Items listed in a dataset
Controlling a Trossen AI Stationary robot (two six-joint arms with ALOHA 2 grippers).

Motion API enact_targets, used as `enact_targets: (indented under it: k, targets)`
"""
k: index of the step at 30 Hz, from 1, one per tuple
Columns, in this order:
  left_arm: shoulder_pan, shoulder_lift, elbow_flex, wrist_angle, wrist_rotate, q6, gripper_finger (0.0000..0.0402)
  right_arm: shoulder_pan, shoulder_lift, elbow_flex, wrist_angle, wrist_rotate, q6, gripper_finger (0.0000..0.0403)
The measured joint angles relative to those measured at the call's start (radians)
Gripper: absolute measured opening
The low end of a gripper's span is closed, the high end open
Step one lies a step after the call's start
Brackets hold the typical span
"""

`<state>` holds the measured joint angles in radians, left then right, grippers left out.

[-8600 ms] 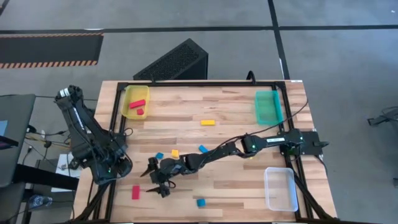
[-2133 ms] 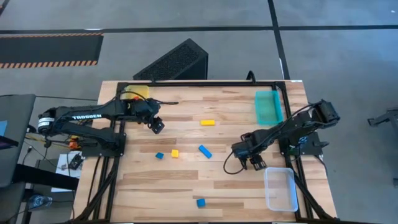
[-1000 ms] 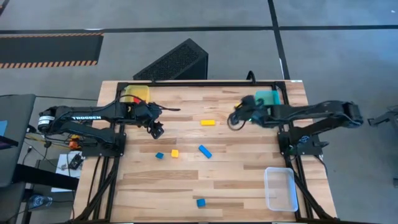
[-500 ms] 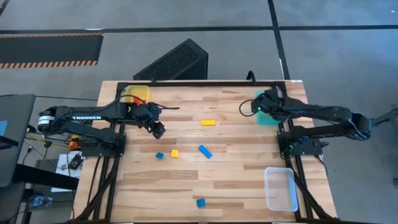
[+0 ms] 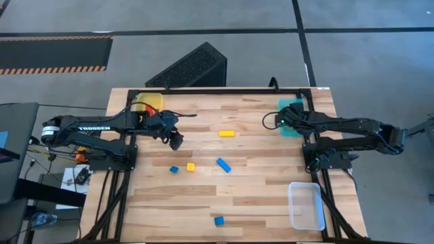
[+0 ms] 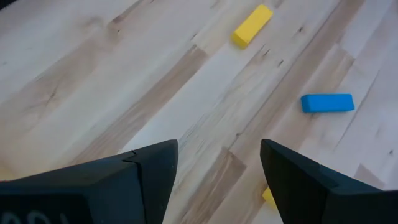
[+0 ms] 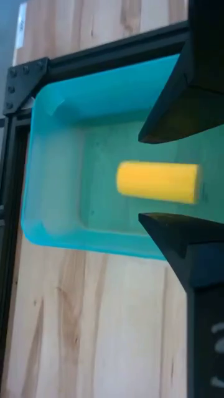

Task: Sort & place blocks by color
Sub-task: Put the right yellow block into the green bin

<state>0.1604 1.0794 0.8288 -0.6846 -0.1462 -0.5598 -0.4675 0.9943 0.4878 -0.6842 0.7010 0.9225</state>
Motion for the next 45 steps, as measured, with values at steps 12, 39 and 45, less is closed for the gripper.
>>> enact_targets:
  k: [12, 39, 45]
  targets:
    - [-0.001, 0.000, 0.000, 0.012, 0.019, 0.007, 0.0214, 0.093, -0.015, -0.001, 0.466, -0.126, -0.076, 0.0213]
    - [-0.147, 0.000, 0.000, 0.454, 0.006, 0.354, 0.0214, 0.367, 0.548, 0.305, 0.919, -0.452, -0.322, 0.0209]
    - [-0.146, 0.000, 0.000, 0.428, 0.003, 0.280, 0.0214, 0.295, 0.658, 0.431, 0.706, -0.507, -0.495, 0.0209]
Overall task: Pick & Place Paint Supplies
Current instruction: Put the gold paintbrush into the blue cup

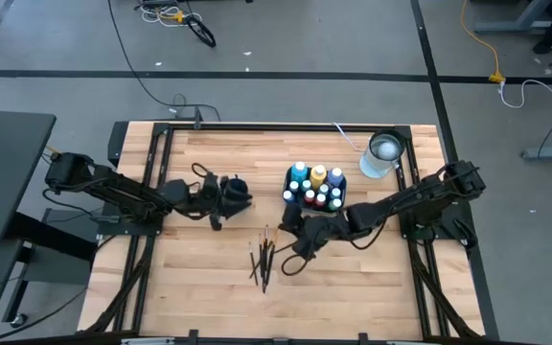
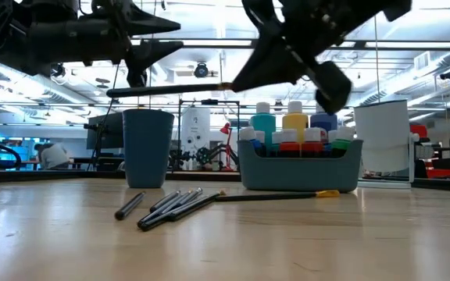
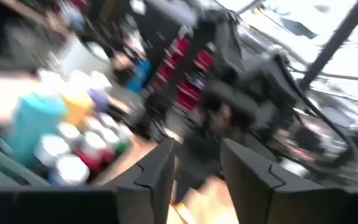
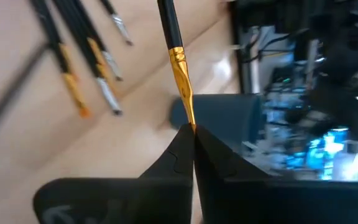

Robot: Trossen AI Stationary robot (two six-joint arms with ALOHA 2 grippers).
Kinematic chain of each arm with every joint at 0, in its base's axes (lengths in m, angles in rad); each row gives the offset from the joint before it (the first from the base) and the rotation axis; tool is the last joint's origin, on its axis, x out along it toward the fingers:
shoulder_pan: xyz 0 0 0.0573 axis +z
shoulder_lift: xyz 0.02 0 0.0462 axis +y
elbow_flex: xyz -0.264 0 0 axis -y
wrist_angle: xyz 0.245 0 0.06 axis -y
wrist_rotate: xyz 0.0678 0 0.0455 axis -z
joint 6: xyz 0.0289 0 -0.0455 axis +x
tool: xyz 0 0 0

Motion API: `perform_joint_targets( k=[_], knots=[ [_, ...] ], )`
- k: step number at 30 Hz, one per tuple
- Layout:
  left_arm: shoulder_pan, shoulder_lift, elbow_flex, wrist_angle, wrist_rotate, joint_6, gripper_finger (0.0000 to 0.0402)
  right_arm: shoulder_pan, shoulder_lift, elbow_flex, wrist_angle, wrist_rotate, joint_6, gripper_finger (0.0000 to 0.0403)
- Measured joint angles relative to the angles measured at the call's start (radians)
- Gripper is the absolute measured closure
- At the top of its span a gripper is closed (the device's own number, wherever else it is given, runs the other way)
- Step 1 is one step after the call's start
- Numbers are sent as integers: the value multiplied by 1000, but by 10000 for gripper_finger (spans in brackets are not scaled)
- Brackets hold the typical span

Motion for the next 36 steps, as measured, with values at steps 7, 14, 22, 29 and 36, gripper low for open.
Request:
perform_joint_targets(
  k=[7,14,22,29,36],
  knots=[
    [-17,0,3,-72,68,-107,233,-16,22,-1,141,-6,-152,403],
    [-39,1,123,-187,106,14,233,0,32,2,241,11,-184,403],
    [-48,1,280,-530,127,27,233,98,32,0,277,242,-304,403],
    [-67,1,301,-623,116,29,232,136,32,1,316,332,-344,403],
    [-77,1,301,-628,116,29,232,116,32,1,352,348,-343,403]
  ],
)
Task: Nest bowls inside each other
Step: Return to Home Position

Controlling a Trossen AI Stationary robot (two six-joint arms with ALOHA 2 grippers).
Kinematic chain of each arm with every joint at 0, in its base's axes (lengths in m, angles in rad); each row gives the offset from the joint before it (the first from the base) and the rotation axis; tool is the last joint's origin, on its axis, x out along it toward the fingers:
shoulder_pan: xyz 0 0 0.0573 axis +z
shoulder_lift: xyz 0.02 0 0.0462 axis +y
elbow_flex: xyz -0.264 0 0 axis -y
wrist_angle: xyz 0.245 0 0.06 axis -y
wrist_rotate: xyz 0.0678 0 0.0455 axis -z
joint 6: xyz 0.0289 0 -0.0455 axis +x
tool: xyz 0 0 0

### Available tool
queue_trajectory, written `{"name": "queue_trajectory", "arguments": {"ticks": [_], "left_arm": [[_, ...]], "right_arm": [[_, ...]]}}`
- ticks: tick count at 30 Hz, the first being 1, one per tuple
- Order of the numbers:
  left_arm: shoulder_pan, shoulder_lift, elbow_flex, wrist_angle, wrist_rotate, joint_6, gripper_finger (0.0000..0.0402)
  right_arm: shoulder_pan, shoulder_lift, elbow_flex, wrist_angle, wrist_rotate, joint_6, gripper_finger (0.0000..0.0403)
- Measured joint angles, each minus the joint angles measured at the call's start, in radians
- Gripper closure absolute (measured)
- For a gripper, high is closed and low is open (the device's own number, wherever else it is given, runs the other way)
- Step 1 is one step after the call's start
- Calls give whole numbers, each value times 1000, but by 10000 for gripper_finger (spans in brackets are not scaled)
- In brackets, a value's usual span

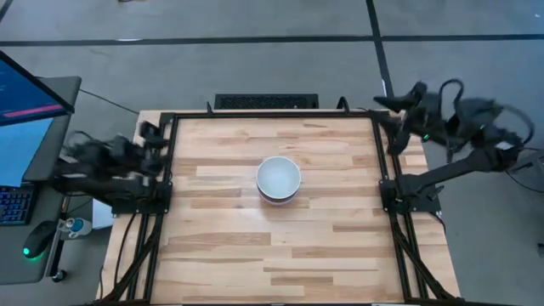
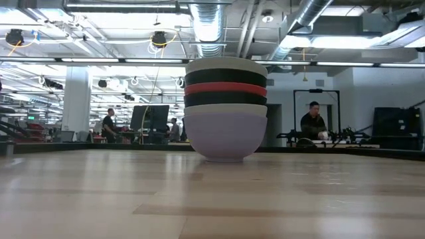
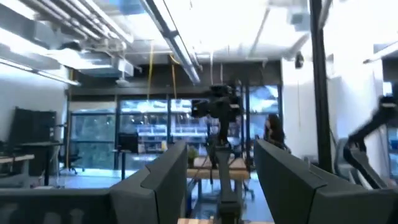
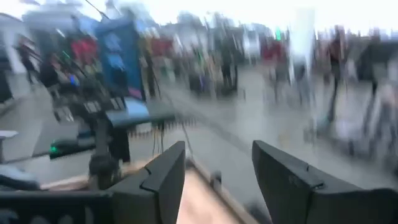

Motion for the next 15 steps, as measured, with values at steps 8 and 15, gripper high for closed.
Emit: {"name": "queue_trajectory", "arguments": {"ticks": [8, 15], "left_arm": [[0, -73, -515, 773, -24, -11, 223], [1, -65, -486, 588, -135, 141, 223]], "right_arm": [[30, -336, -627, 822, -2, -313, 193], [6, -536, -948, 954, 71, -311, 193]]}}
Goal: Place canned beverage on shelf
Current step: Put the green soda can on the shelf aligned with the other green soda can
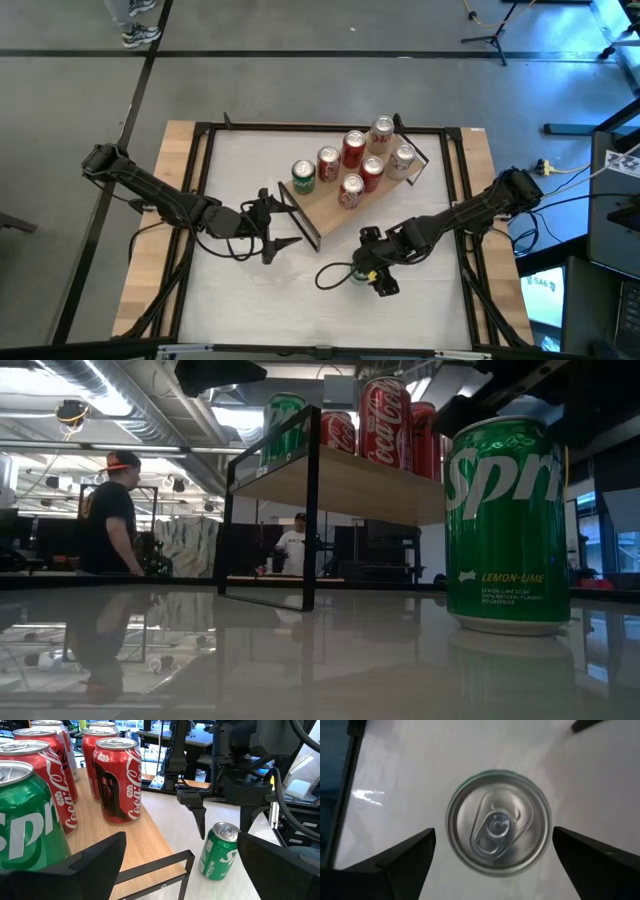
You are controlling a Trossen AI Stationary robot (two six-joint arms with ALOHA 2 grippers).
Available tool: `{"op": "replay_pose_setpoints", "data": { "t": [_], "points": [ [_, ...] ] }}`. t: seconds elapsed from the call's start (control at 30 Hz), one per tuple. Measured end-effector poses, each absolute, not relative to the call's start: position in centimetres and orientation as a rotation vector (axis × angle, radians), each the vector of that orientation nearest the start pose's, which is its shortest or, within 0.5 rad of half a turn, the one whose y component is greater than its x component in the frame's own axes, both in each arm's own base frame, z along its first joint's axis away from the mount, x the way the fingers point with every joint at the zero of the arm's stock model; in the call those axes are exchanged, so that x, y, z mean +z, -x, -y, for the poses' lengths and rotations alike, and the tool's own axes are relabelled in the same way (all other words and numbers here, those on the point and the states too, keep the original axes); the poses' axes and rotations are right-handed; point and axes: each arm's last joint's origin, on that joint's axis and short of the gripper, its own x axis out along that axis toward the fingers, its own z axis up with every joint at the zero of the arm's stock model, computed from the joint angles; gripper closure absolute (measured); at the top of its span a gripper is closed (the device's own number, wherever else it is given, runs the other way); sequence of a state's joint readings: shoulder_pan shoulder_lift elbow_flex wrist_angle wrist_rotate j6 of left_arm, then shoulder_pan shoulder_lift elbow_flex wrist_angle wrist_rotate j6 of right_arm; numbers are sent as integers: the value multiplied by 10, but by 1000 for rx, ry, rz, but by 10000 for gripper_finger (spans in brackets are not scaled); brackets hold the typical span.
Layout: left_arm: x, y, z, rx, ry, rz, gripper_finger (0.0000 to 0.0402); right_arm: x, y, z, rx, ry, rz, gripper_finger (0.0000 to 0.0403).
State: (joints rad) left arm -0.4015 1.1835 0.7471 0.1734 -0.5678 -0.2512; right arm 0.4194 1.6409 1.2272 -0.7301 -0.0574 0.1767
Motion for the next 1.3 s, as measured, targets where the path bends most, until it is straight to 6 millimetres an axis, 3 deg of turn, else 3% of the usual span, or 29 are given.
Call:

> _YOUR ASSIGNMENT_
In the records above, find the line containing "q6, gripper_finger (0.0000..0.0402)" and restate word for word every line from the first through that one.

> _ANSWER TO THIS PROBLEM_
Controlling a Trossen AI Stationary robot (two six-joint arms with ALOHA 2 grippers).

Motion API enact_targets, used as `enact_targets: (indented under it: k, targets)`
"""
k: index of the step at 30 Hz, from 1, one per tuple
Columns, in this order:
  left_arm: shoulder_pan, shoulder_lift, elbow_flex, wrist_angle, wrist_rotate, q6, gripper_finger (0.0000..0.0402)

Nothing remains to add to the answer.